=== Problem statement ===
All lines below containing "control" are to be listed.

= = =

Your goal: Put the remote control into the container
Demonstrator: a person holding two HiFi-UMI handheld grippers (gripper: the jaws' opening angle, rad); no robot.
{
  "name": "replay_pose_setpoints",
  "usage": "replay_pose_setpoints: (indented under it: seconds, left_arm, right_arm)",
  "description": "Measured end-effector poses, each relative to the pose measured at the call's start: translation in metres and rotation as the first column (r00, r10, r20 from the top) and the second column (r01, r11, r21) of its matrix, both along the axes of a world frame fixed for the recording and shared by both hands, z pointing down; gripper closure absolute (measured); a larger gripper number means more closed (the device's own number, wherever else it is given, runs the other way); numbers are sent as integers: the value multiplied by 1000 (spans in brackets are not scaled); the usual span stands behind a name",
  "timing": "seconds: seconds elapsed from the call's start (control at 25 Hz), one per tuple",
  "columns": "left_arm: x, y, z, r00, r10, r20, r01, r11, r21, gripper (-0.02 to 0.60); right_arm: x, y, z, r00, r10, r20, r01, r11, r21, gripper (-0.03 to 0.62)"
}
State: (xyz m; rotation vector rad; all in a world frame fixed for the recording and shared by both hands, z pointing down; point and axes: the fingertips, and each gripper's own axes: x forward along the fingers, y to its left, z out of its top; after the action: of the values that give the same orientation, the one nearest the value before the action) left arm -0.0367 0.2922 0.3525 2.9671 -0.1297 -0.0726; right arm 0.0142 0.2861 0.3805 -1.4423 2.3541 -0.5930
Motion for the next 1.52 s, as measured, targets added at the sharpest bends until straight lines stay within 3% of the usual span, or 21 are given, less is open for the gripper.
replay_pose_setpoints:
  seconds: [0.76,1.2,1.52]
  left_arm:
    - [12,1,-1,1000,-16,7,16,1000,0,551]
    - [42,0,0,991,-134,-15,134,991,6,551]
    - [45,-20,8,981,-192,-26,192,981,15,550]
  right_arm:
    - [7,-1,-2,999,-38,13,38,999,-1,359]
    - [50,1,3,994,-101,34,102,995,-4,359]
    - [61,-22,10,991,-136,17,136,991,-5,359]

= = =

=== Exercise result ===
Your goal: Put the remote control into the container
  "timing": "seconds: seconds elapsed from the call's start (control at 25 Hz), one per tuple",

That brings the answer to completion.